ASSIGNED TASK:
Repeat the listing in full, preserving every character.

** DATA EXTRACT follows **

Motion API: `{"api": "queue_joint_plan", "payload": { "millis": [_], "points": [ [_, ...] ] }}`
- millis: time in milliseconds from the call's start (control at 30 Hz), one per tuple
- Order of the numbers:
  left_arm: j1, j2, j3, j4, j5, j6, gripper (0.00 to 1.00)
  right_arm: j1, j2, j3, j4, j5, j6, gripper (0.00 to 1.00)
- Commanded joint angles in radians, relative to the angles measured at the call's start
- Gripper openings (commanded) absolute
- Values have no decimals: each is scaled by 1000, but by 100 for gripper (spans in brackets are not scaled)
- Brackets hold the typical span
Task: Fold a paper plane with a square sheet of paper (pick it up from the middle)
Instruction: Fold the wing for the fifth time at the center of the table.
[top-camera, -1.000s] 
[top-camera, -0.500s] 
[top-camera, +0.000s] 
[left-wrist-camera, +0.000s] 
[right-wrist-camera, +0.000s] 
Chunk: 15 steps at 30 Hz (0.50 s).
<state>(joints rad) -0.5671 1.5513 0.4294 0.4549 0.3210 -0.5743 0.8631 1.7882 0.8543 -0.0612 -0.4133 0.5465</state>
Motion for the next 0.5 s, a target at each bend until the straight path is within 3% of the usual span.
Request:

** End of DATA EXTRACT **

EXERCISE RESPONSE:
Motion API: `{"api": "queue_joint_plan", "payload": { "millis": [_], "points": [ [_, ...] ] }}`
- millis: time in milliseconds from the call's start (control at 30 Hz), one per tuple
- Order of the numbers:
  left_arm: j1, j2, j3, j4, j5, j6, gripper (0.00 to 1.00)
  right_arm: j1, j2, j3, j4, j5, j6, gripper (0.00 to 1.00)
- Commanded joint angles in radians, relative to the angles measured at the call's start
- Gripper openings (commanded) absolute
- Values have no decimals: each is scaled by 1000, but by 100 for gripper (spans in brackets are not scaled)
- Brackets hold the typical span
Task: Fold a paper plane with a square sheet of paper (pick it up from the middle)
Instruction: Fold the wing for the fifth time at the center of the table.
[top-camera, -1.000s] 
[top-camera, -0.500s] 
[top-camera, +0.000s] 
[left-wrist-camera, +0.000s] 
[right-wrist-camera, +0.000s] 
Chunk: 15 steps at 30 Hz (0.50 s).
<state>(joints rad) -0.5671 1.5513 0.4294 0.4549 0.3210 -0.5743 0.8631 1.7882 0.8543 -0.0612 -0.4133 0.5465</state>
Motion for the next 0.5 s, a target at each bend until the straight path is within 3% of the usual span.
Request:

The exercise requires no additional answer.